Haldane believes the first element of the industrial strategy is infrastructure, the connective tissue of local public goods needed to support skills, investment and innovations. The Autumn Statement starts to ‘turn the tide’ on the UK’s performance on total infrastructure spend and on Research and Development in particular. But he notes that the UK ‘punches below its weight on numeracy’ – 17 million adults are stuck with primary school-level numeracy skills – and the UK scores 17th out of 17 in an OECD survey of financial literacy.
The Government’s new industrial strategy must learn from the failure of past industrial strategies. Past strategies were sector-specific, trying to ‘pick winners’ but too often just ended up ‘supporting losers’. The long tail of less productive firms is not confined to any particular sector or region, meaning that this new industrial strategy needs to take a cross-sectoral approach.
A profession in crisis
Haldane thinks economists found themselves with nothing to say after the global financial crisis. The profession suffered from a ‘methodological monoculture’ which worked well with low volatility but could not cope with the ‘fat tail’ of extreme events.
But economics renewed itself in the 1930s, and could take heart from the way in which weather forecasting recovered from the Michael Fish Great Storm debacle of the late 1980s. So what might that next renewal look like?
Economists to the rescue?
The Prime Minister expressed her frustration with civil service advice about helping the ‘just about managing’ (JAM). But Haldane believes she is setting policy on the right lines. A focus on industrial strategy could start to ‘lift the spirits’ of the long-tail of underperforming businesses, especially if taken forward in tandem with a focus on social mobility – something he says has been stuck for centuries.

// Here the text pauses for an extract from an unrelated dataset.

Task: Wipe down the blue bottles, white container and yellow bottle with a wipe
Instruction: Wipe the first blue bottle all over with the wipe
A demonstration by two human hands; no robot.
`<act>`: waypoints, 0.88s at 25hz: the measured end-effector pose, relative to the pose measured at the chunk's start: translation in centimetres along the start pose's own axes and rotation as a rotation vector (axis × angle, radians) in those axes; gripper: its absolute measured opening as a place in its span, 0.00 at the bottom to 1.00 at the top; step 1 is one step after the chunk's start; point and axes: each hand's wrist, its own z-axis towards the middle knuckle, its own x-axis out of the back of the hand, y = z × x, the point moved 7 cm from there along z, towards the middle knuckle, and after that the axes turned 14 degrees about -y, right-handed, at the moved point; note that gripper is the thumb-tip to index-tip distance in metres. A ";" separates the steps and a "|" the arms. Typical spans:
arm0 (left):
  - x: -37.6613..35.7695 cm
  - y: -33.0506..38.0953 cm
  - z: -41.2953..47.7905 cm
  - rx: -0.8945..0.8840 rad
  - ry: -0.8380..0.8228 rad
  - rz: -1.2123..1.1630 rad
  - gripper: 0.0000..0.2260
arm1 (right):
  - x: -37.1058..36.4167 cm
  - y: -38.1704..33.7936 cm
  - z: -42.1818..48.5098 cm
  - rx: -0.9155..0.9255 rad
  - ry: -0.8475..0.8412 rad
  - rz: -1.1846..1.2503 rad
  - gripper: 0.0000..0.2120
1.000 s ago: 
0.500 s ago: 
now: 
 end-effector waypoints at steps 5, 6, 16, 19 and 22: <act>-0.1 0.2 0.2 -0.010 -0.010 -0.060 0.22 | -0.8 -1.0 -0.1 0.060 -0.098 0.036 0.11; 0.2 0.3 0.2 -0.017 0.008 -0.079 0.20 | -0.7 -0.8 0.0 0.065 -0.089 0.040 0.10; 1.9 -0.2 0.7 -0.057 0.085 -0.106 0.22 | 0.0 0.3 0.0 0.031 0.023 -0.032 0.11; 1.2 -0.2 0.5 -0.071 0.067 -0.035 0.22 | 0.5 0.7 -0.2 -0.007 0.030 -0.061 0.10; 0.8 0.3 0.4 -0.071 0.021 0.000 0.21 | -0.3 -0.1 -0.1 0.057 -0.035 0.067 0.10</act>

Haldane suggests that economists need to get ‘super granular’: stop working at the level of aggregates and focus more on distribution and differences. Numbers should also take more account of the stuff that matters to people as well as money.
If economists can shed more light on the gap between the headline numbers and perceived experience, it will help policymakers develop responses. Only then can a profession in crisis might get on the road to recovery.